Writing Process
I know, I know, it’s been a while. I’ve been immersing myself in my new book, Devotion, and every last bit of energy has gone into the writing. Also, I spent most of the month of March in Italy, first teaching at Sirenland, our writers conference in Positano, and then traveling to Venice and Florence with Michael and Jacob. But now, settled back home, I seem to be reaching some kind of rhythm now, so I intend to blog more frequently, I promise.
Meanwhile, I’ve been thinking a lot about how the writing gets done. Yesterday I had lunch with a wonderful friend who is working on a book. He described to me the process by which he enters his writing day–a process that seemed at once perfect and beautiful and thoroughly impossible for me to imagine. Essentially, he thinks, eats, sleeps, breathes and dreams his book and nothing else. This friend of mine lives alone in the country. He doesn’t have a partner or children. I found myself, listening to him, thinking of my life P.J. (pre-Jacob) and how I used to just roll out of bed and get to work in a half-asleep state, when my inner-censor hadn’t yet woken up and started to assert herself. I turned off the ringers on all my phones. There was barely email or internet — at least not the way there is now, a constant intrusion. When my friend had finished describing his writing process, he asked if mine was similar.
“It used to be,” I said.
“So how is it different? What changed?”
I described a typical weekday morning. Being woken up to the Red Sox standings; jumping out of bed; packing a lunch box with an assortment of healthy and unhealthy food, a constant calculus; making breakfast; cajoling (okay, sometimes screaming at) a little boy who would rather stare into space dreamily than put on his socks and shoes. And more than all the facts of these mornings, the feelings beneath the facts. The love, fear, rage, frustration, hilarity, you-name-it, that goes into every single morning so that by the time I sit down at my desk, I have already lived an entire day, complete with a full spectrum of emotions.

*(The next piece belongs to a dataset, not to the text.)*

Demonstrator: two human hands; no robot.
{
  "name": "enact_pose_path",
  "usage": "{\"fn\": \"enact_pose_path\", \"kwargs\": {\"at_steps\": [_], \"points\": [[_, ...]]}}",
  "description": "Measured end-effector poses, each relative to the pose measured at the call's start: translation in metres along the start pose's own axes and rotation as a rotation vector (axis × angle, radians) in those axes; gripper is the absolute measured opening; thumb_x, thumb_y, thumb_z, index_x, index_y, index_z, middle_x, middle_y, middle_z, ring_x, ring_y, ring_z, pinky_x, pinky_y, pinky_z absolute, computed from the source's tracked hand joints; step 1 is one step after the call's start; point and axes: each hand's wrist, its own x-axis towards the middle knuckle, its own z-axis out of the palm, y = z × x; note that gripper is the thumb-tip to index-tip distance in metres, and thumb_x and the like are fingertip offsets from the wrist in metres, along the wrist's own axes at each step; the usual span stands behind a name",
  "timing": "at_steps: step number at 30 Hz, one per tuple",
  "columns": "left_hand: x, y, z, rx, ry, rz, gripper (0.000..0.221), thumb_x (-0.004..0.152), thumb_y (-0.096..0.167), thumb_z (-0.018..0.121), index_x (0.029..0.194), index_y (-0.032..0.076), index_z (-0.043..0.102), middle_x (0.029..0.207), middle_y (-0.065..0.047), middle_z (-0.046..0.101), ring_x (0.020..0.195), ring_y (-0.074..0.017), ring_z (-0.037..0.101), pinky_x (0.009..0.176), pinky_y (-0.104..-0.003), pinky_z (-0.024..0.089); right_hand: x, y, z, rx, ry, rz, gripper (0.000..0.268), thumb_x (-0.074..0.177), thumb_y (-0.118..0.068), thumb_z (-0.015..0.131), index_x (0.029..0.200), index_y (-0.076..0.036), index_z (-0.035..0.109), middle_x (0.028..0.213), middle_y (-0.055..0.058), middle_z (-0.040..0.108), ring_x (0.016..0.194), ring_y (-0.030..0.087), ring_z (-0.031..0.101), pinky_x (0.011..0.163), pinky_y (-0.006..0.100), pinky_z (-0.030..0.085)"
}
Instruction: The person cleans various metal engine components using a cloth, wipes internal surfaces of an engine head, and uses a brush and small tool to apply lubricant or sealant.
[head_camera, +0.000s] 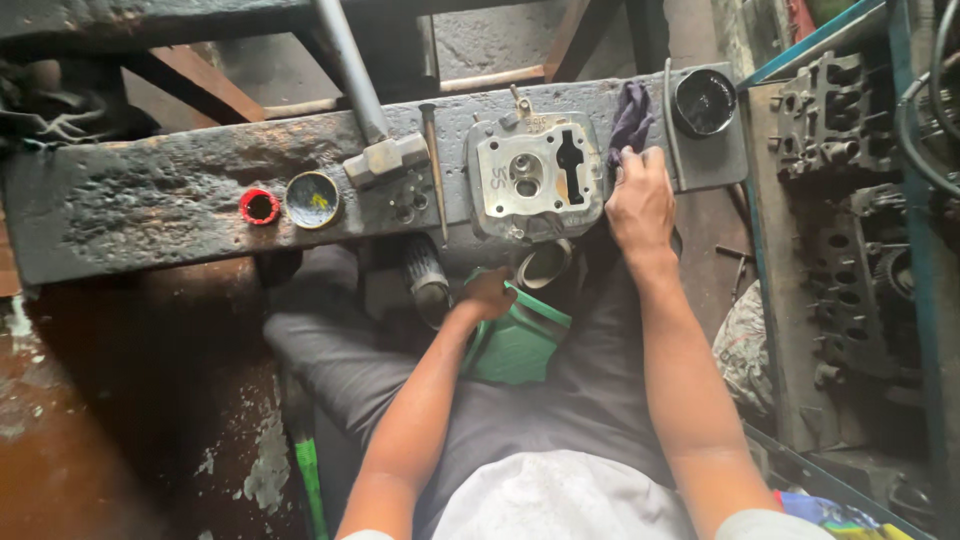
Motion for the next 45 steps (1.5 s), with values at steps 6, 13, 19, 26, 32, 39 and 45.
{"fn": "enact_pose_path", "kwargs": {"at_steps": [6, 13, 19, 26, 32, 39, 45], "points": [[-0.063, 0.034, -0.045, -0.066, 0.264, -0.089, 0.039, 0.092, 0.038, 0.062, 0.112, 0.006, 0.07, 0.105, -0.022, 0.072, 0.102, -0.0423, 0.067, 0.088, -0.05, 0.053, 0.004, 0.002, -0.001, 0.203, 0.137, 0.086, 0.015, 0.089, -0.003, 0.076, 0.093, 0.004, 0.063, 0.095, 0.021, 0.065, 0.087, 0.042, 0.063, 0.078, 0.049, 0.049], [-0.15, 0.086, -0.144, -0.415, 1.11, -0.095, 0.021, 0.094, 0.022, 0.072, 0.103, 0.002, 0.068, 0.087, -0.013, 0.073, 0.076, -0.0259, 0.072, 0.074, -0.038, 0.057, -0.005, -0.005, -0.009, 0.332, 0.201, 0.142, 0.023, 0.092, -0.007, 0.082, 0.091, 0.005, 0.062, 0.088, 0.022, 0.064, 0.081, 0.041, 0.061, 0.075, 0.049, 0.047], [-0.126, 0.08, -0.198, -0.315, 1.204, 0.029, 0.038, 0.088, 0.022, 0.083, 0.115, -0.001, 0.07, 0.094, -0.013, 0.071, 0.085, -0.0238, 0.069, 0.079, -0.037, 0.054, -0.017, -0.002, 0.002, 0.244, 0.27, -0.052, 0.025, 0.09, 0.008, 0.06, 0.113, 0.003, 0.069, 0.112, 0.02, 0.068, 0.105, 0.041, 0.061, 0.094, 0.05, 0.048], [-0.166, 0.1, -0.185, -0.542, 1.199, 0.129, 0.015, 0.096, 0.01, 0.077, 0.104, -0.002, 0.074, 0.093, -0.007, 0.073, 0.087, -0.0142, 0.067, 0.081, -0.029, 0.053, -0.028, -0.001, -0.03, 0.217, 0.002, 0.076, 0.034, 0.094, -0.001, 0.069, 0.128, 0.0, 0.072, 0.119, 0.019, 0.063, 0.114, 0.038, 0.054, 0.102, 0.046, 0.046], [-0.201, 0.161, -0.162, -1.083, 0.796, 0.307, 0.009, 0.098, 0.002, 0.071, 0.106, -0.002, 0.071, 0.096, -0.005, 0.073, 0.091, -0.0104, 0.069, 0.085, -0.025, 0.055, -0.072, -0.027, -0.107, 1.716, -0.137, 0.189, 0.037, 0.095, -0.02, 0.079, 0.123, 0.001, 0.068, 0.136, 0.009, 0.056, 0.121, 0.025, 0.058, 0.105, 0.037, 0.052], [-0.191, 0.221, -0.149, -0.969, 0.502, 0.543, 0.017, 0.1, -0.012, 0.062, 0.112, -0.003, 0.069, 0.104, -0.006, 0.07, 0.096, -0.0103, 0.068, 0.087, -0.024, 0.056, -0.123, -0.075, -0.092, 2.325, -0.357, 0.333, 0.052, 0.091, -0.008, 0.085, 0.128, -0.011, 0.048, 0.14, 0.017, 0.055, 0.128, 0.033, 0.061, 0.106, 0.048, 0.055], [-0.191, 0.226, -0.146, -1.273, 0.254, 0.498, 0.028, 0.097, -0.018, 0.049, 0.116, -0.005, 0.065, 0.113, -0.009, 0.072, 0.097, -0.0096, 0.065, 0.089, -0.024, 0.054, -0.135, -0.081, -0.079, 2.617, -0.472, 0.485, 0.055, 0.088, -0.005, 0.081, 0.132, -0.009, 0.047, 0.136, 0.019, 0.059, 0.111, 0.029, 0.067, 0.091, 0.04, 0.057]]}}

So I have learned to adapt, over the years. To re-start. It sometimes worries me, how very much it requires for me to re-start, to find the place where my mind is once again uncluttered and unconfused. For the past number of years, this process has required a lot of yoga. An hour of yoga a day, by myself, on my mat in front of the fireplace in my bedroom. I have recently added to the yoga a meditation practice of anywhere between five and fifteen minutes, a practice I learned at a recent retreat with the brilliant teacher Sylvia Boorstein. So now that’s an hour and fifteen minutes, say. And then, after all that is done, I need to stay in the quiet. Which means no email, no internet, no phone. So hard, to stay unplugged! Many days I fail miserably. I go straight from the yoga mat to my desk, I click on the email icon and there I find the outside world. Next thing I know, I’m reading the Times online, or I’m looking up summer camps, or Googling the man I sat next to at dinner last week, or browsing net-a-porter to see if there are any Jimmy Choo boots on sale. Need I say that this is not conducive to maintaining an uncluttered mind?
But I am aware and I am working on it. The days I manage to walk downstairs after yoga, drink a bottle of water, make myself another cappuccino, then putter back upstairs and sit in the corner chair where I write–the days I manage to get a foothold in my work before the outside world rears its head–those are the best writing days, and the ones I learn from.